Les chevaliers de la table ronde, Paris IV // Gault et Millau VS wild, worldwidweb

En Dame Guenièvre des temps modernes, Marie-Laure (directrice com’ du guide) donne le ton de la soirée. Toute en sympathie et en paillettes, elle part en quête du Graal: l’avenir de la restauration, du monde de la bouffe, du kiff du bide. On est là pour causer popote, bons tuyaux et guide sacré.

Parce que quand le seigneur Marc (directeur de la rédaction, arpentant fièrement le territoire gastronomique français depuis des lustres) te parle de Mamie machin et de ses pâtés chauds à Rodez, de la choucroute arrosée au grand cru dans la banlieue de Colmar, ou bien encore de la cave sur la route de Vouzier, tu sens bien que ce vieux Gault et Millau en a sous le capot.

Alors certes, en 2010 on cherche encore leur site web, et à l’heure de la horde de bloggeurs montés sur leurs fidèles destriers (autrement et moins métaphoriquement dit: soutenus par la presse muit-médias, le RP visionnaire, le gloubigoulba communiquant…), ils sentent bien qu’il y a comme une couille dans le potage, chez G et M. Mais est-ce pour autant mauvais, hein? On mange bien des rognons de lapins ce soir, et des fourmis en poudre glacée à Copenhague.

Le débat est ouvert, les breuvages servis. Les convives sont attablés au 58 rue de Saintonge, nouveau lieu et concept qui sent bon l’innovation. La cuisine au centre d’un bar/table en demi-cercle. Autour, 16 affamés peuvent observer les cuisiniers opérer. On ne peut pas être plus au coeur. Un face à face chef/convive qui stimule les esprits et force la réflexion sur le thème imposé. Etre au restaurant et réfléchir aux restaurants. Et surtout au devenir de ceux qui les font connaître, les encensent ou les blâment, les suivent et les soutiennent: les guides gastronomiques. On oublie parfois trop de se rappeler le sens du mot « guide ». Car oui, les mangeurs testeurs de chez Gault et Millau, entre autres, en se nommant ainsi se chargent d’une assez lourde responsabilité: guider les mangeurs amateurs dans la jungle de la ripaille.

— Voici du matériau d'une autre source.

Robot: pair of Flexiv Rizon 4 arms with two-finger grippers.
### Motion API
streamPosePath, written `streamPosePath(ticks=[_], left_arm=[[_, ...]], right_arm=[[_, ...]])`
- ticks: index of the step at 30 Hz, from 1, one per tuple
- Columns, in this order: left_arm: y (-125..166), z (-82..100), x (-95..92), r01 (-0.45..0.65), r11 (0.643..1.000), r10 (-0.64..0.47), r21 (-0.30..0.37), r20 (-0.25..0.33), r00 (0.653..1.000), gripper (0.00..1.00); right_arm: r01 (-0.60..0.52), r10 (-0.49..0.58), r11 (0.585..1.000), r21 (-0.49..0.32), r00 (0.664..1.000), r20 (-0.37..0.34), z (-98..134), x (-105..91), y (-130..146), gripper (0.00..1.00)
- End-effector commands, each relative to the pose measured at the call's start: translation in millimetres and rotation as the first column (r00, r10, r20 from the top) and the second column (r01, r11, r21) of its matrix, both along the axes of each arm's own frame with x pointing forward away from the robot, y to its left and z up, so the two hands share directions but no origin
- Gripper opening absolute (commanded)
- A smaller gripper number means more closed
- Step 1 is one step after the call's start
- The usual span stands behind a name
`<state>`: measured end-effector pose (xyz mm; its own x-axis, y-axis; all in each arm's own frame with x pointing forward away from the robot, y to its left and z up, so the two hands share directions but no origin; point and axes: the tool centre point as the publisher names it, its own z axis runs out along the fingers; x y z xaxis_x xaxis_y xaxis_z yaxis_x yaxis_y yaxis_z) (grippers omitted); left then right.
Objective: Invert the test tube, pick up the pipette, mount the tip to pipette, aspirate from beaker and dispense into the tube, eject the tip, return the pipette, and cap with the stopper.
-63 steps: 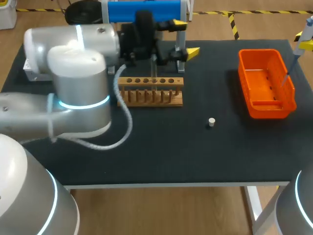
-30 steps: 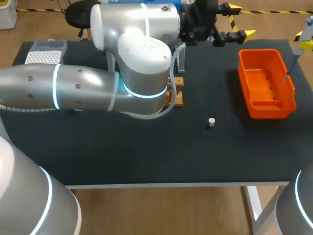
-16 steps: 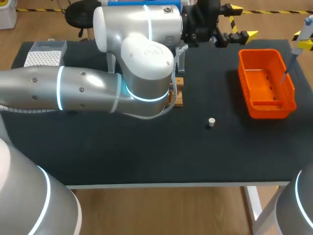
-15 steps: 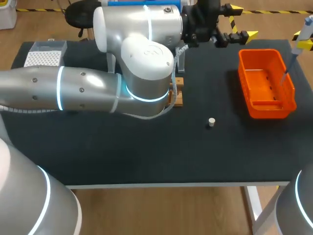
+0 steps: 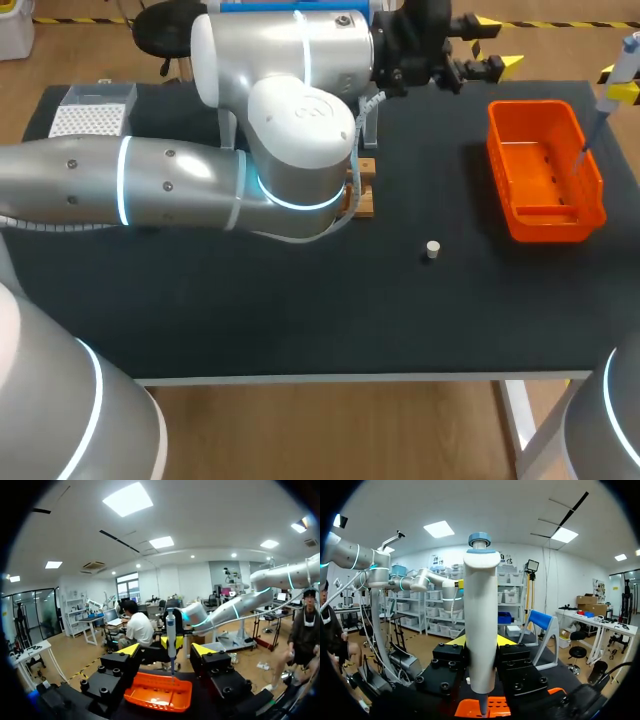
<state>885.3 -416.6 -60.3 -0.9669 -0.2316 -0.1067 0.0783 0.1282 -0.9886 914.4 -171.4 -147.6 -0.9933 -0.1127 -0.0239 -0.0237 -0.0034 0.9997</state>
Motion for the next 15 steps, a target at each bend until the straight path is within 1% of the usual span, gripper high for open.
streamPosePath(ticks=[1,11,13,15], left_arm=[[-2.2,-2.4,1.1,0.001,1.0,-0.001,-0.009,0.002,1.0,0.0],[-2.2,-2.4,1.1,0.001,1.0,-0.001,-0.009,0.002,1.0,0.0],[-8.4,-0.4,5.9,0.015,1.0,-0.015,-0.021,0.01,1.0,0.0],[-14.4,-0.3,10.8,0.022,0.999,-0.022,-0.026,0.0,1.0,0.0]], right_arm=[[0.001,-0.001,1.0,-0.003,1.0,0.0,1.2,-0.6,0.0,0.0],[0.001,-0.001,1.0,-0.003,1.0,0.0,1.2,-0.6,0.0,0.0],[0.001,-0.001,1.0,-0.003,1.0,0.0,1.2,-0.6,0.0,0.0],[0.001,-0.001,1.0,-0.003,1.0,0.0,1.2,-0.6,0.0,0.0]])
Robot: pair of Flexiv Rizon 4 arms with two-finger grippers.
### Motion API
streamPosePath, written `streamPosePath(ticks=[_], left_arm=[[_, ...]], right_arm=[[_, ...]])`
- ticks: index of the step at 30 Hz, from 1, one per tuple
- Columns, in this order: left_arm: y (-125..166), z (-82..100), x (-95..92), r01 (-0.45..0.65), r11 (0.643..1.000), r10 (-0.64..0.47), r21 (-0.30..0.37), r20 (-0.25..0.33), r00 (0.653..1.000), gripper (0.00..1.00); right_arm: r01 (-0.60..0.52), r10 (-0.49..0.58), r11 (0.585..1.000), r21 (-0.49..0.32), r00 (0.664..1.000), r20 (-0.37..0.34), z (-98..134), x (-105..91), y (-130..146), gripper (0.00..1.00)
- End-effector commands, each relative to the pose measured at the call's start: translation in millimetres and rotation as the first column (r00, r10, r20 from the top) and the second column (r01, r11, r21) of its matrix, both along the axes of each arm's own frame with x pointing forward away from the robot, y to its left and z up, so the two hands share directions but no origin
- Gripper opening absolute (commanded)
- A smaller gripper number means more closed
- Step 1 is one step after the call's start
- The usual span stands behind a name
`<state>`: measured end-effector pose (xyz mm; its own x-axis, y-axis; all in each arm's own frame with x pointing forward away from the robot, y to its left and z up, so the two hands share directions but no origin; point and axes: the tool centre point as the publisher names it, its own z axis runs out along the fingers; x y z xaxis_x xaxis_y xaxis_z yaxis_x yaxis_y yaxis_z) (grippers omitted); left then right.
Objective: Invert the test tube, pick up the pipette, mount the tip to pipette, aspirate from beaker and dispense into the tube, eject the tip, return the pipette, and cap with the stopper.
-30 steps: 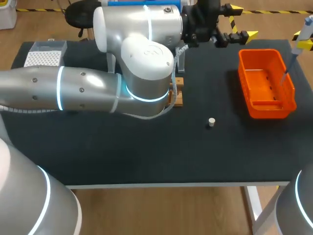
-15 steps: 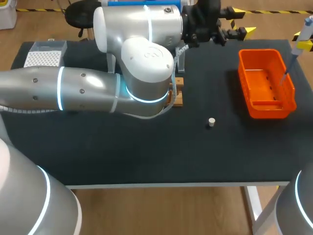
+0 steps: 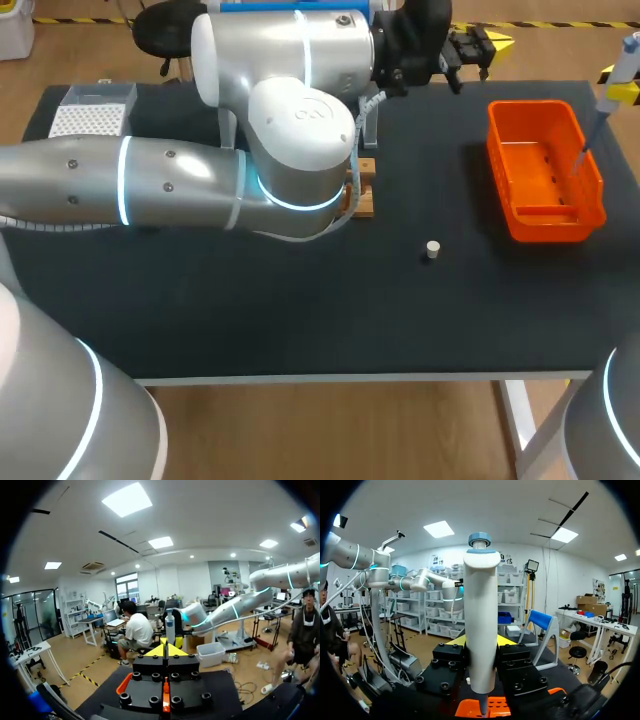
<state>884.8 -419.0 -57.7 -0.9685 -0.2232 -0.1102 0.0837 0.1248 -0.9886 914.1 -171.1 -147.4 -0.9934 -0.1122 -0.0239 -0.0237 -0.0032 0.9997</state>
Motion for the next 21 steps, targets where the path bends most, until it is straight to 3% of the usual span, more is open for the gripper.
streamPosePath(ticks=[1,7,14,21], left_arm=[[-16.0,-3.4,13.1,0.016,0.999,-0.017,-0.032,-0.014,1.0,0.0],[-39.6,-5.4,19.4,0.036,0.999,-0.038,-0.04,-0.059,0.998,0.0],[-68.7,-1.3,22.0,0.022,0.999,-0.024,-0.032,-0.071,0.997,0.0],[-92.7,6.7,18.1,0.027,0.999,-0.029,-0.039,-0.034,0.999,0.0]], right_arm=[[0.0,0.0,1.0,-0.003,1.0,0.0,1.0,-0.3,-0.3,0.0],[0.0,0.0,1.0,-0.003,1.0,0.0,1.0,-0.3,-0.3,0.0],[0.0,0.0,1.0,-0.003,1.0,0.0,1.0,-0.3,-0.3,0.0],[0.0,0.0,1.0,-0.003,1.0,0.0,1.0,-0.3,-0.3,0.0]])
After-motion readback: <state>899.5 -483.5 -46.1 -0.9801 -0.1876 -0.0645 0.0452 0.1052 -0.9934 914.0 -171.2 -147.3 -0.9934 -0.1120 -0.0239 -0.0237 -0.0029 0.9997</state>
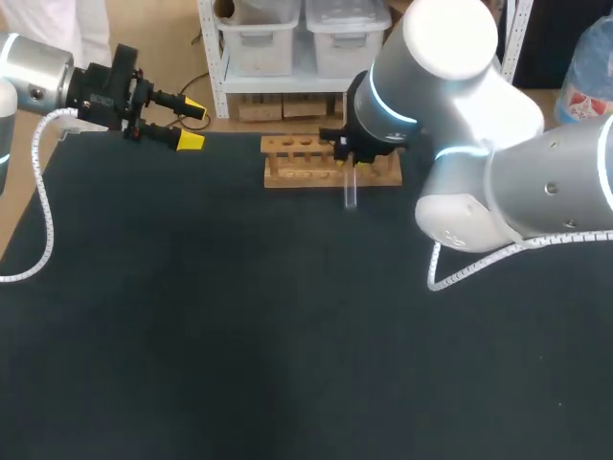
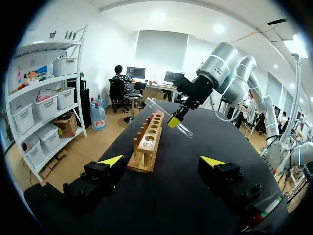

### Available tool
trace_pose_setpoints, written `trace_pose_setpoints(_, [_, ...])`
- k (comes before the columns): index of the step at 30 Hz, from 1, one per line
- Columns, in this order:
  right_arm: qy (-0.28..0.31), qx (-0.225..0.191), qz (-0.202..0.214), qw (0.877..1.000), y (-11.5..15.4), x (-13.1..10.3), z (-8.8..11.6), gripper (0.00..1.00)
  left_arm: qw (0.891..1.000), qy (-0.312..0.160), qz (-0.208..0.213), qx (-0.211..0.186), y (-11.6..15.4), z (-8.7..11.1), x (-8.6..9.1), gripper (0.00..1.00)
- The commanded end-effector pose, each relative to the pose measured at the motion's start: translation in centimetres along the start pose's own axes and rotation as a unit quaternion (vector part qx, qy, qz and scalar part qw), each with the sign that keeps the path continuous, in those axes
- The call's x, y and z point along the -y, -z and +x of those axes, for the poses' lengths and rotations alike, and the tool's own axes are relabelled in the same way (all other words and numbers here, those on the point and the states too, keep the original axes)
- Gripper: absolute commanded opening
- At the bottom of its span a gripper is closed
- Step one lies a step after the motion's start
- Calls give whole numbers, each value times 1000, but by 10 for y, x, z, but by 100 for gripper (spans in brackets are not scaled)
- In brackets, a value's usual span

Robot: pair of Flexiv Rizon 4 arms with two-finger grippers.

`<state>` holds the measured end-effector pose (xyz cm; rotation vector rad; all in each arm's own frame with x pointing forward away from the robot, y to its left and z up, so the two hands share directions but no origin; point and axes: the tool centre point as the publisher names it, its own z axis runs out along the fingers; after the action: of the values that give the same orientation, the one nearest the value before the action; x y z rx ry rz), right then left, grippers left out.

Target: Grasp the test tube, adjust it, and insert it.

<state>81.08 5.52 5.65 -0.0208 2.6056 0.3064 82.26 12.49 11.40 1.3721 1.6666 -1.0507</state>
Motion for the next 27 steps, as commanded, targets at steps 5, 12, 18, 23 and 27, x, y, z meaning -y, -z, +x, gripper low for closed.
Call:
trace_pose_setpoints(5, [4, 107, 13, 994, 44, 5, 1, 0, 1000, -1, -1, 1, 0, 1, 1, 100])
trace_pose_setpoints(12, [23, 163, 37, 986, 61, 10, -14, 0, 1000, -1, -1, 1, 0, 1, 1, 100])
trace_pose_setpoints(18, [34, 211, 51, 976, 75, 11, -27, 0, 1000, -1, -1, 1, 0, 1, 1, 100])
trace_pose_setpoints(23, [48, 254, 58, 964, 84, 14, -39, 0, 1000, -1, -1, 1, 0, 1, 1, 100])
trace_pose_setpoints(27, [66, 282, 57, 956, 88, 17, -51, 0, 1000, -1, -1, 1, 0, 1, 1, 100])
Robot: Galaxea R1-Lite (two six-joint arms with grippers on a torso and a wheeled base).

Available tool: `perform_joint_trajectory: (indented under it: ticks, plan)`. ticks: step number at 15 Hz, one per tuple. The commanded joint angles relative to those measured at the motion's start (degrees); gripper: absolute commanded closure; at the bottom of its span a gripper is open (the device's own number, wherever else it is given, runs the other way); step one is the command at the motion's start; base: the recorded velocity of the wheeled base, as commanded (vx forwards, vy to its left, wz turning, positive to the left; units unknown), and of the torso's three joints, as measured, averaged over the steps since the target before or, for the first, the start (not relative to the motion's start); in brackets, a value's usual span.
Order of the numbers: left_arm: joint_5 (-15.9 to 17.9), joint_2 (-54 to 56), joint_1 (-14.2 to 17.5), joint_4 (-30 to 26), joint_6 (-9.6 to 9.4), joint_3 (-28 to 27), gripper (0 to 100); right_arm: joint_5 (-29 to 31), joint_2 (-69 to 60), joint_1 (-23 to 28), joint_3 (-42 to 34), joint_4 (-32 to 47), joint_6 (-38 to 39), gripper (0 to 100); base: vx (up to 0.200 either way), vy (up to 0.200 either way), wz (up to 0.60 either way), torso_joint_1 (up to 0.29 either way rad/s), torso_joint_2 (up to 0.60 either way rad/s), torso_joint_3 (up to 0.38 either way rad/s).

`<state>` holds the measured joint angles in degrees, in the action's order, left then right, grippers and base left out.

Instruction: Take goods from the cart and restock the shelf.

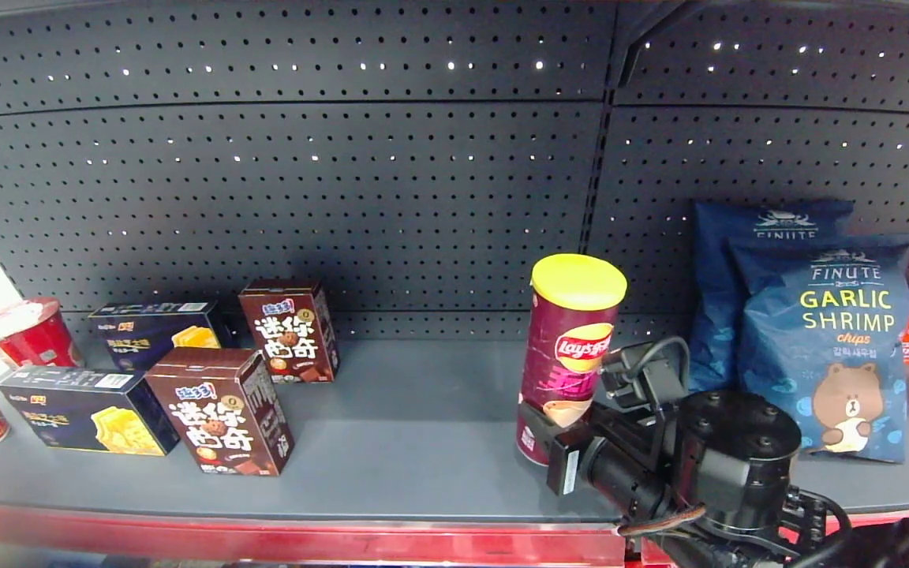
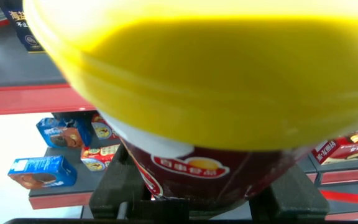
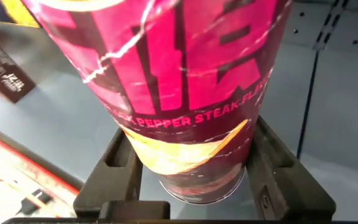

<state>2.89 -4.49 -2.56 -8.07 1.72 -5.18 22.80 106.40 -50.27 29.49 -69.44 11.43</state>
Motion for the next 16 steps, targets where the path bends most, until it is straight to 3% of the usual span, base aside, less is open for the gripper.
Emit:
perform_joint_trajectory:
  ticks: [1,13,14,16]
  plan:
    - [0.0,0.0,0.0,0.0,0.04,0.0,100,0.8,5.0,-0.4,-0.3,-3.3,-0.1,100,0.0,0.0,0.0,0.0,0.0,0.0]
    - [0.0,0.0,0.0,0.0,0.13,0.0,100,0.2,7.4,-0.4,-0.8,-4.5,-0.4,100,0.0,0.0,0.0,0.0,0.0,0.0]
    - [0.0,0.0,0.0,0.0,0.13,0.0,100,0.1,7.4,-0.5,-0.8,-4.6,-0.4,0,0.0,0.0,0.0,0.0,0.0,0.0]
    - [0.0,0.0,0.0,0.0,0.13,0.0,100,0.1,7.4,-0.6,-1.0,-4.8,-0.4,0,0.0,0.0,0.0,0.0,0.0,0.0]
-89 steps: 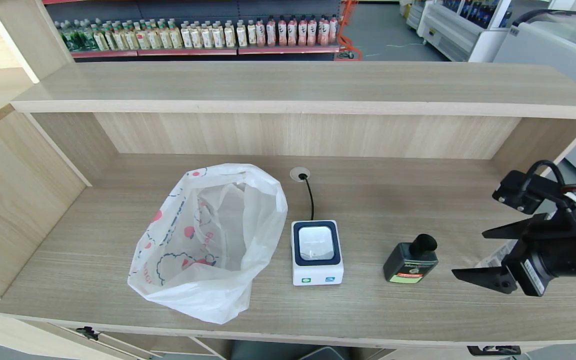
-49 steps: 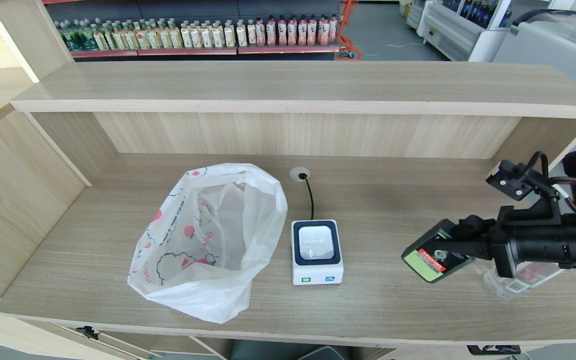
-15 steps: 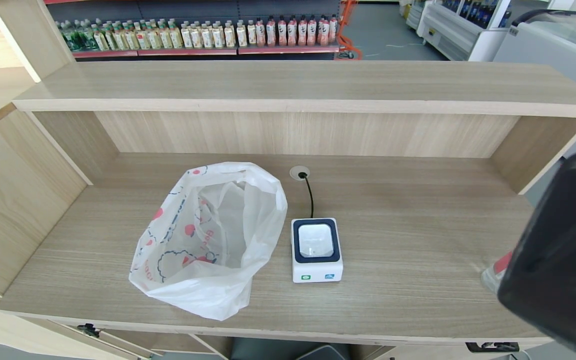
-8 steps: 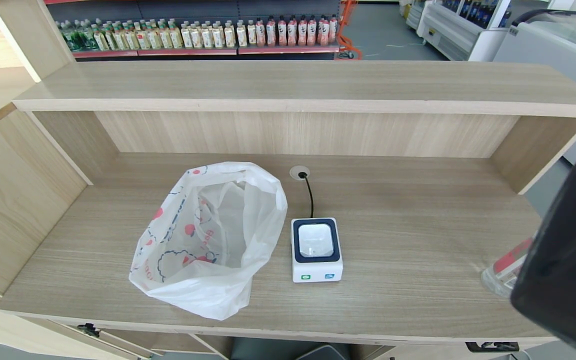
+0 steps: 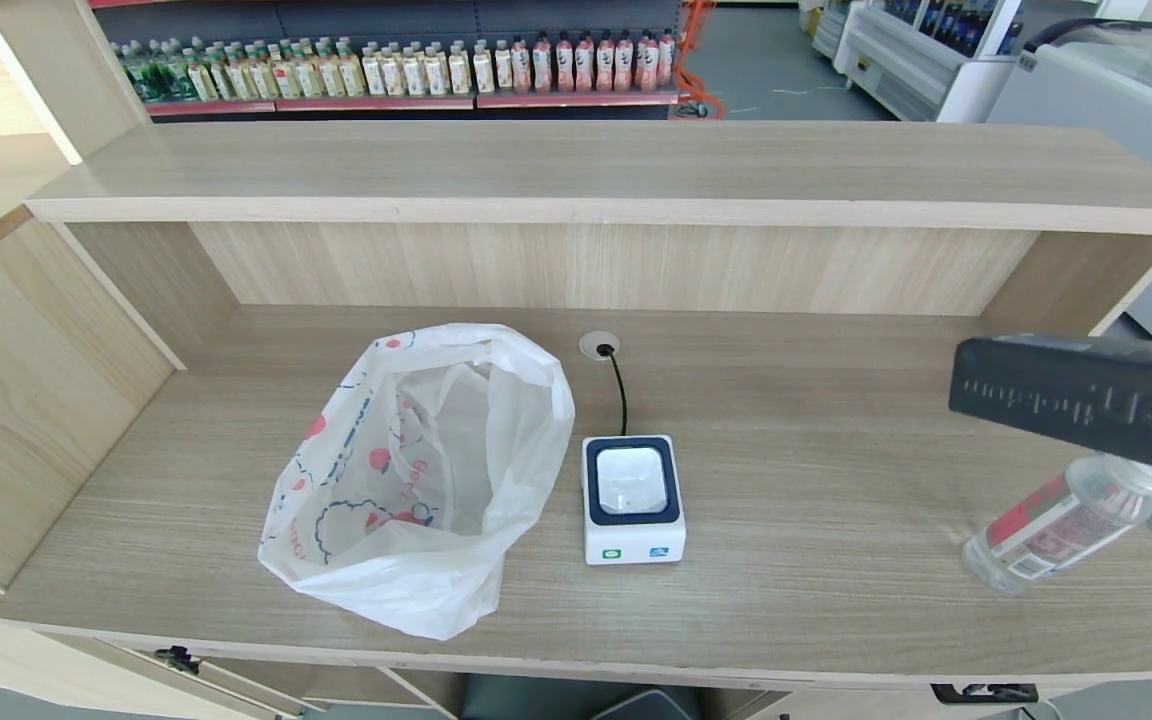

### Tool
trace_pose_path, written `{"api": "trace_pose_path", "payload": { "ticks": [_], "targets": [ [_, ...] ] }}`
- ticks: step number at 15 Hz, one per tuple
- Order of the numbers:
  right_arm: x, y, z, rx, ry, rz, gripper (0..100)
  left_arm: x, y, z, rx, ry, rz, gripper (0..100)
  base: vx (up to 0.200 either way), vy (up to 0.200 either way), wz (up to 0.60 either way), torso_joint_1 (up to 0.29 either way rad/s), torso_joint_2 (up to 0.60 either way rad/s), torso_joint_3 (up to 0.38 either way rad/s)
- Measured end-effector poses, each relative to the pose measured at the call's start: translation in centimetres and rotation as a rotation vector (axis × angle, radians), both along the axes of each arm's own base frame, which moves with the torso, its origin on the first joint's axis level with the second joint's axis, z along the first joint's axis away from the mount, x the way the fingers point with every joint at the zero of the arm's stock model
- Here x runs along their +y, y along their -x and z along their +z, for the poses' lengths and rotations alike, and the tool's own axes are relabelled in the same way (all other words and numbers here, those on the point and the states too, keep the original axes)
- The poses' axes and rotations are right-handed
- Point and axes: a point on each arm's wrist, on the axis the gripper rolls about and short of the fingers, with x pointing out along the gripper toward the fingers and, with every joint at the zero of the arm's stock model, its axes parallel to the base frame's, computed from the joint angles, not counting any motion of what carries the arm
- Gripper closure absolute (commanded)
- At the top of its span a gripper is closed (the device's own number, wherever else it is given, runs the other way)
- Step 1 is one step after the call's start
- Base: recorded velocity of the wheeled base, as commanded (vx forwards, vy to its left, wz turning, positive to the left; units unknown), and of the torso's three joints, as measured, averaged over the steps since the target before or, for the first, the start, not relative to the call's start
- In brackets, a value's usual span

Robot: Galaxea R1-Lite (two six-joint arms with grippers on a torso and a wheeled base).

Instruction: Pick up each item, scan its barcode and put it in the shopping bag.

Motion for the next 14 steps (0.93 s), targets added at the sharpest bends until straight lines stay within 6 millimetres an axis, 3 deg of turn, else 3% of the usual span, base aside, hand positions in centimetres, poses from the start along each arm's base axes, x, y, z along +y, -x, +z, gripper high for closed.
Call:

Les chevaliers du soir ont tous un quelque chose à voir avec l’affaire. Ils mangent à l’obsession, et veulent beaucoup de bien à la restauration. Certains écrivent (des articles, des blogs, des livres), d’autres managent (des chefs, des évènements). Bref, si on les a convié là ce soir, c’est parce qu’il semblerait qu’ils pourraient avoir quelque mot à dire sur le sujet. Pour te faire kiffer la métaphore, j’aurais pu pousser la prétention et te dire que… c’est un peu comme quand Merlin l’enchanteur a réuni les plus preux chevaliers afin de retrouver le Graal. Et Merlin ça serait Mathilde et Nicolas tiens.

Pour délier les langues, faire en sorte que cette tablée de preux chevaliers brainstorment et baissent un peu la garde, rien ne vaut de bonnes victuailles franches du collier. Pour cela, l’équipe de la table ronde(ment menée) à fait appel à David Zuddas. Un gros acharné de la mangeaille, simple et subtile, sincère et maîtrisée.

Pourquoi écrire cet article à triple entrée, bordélique à souhait et à la métaphore limite?

1) pour te faire connaître cette endroit hyperbeau et la bonne idée derrière tout ça. C’est par .

2) pour te donner envie de goûter David Zuddas, dijonnais le reste du temps, fou furieux cuisiner tout le temps.

3) pour t’annoncer en fanfare que Gault et Millau est encore (même si je ne suis pas sûre qu’ils valident le parallèle musical), qu’ils ont des choses à dire et des chefs à faire découvrir.

Il est 23H57, bilan:

La quête du Graal se poursuit, on est repus et grisés, et on attend impatiemment l’assaut du Gault et Millau en 2.0.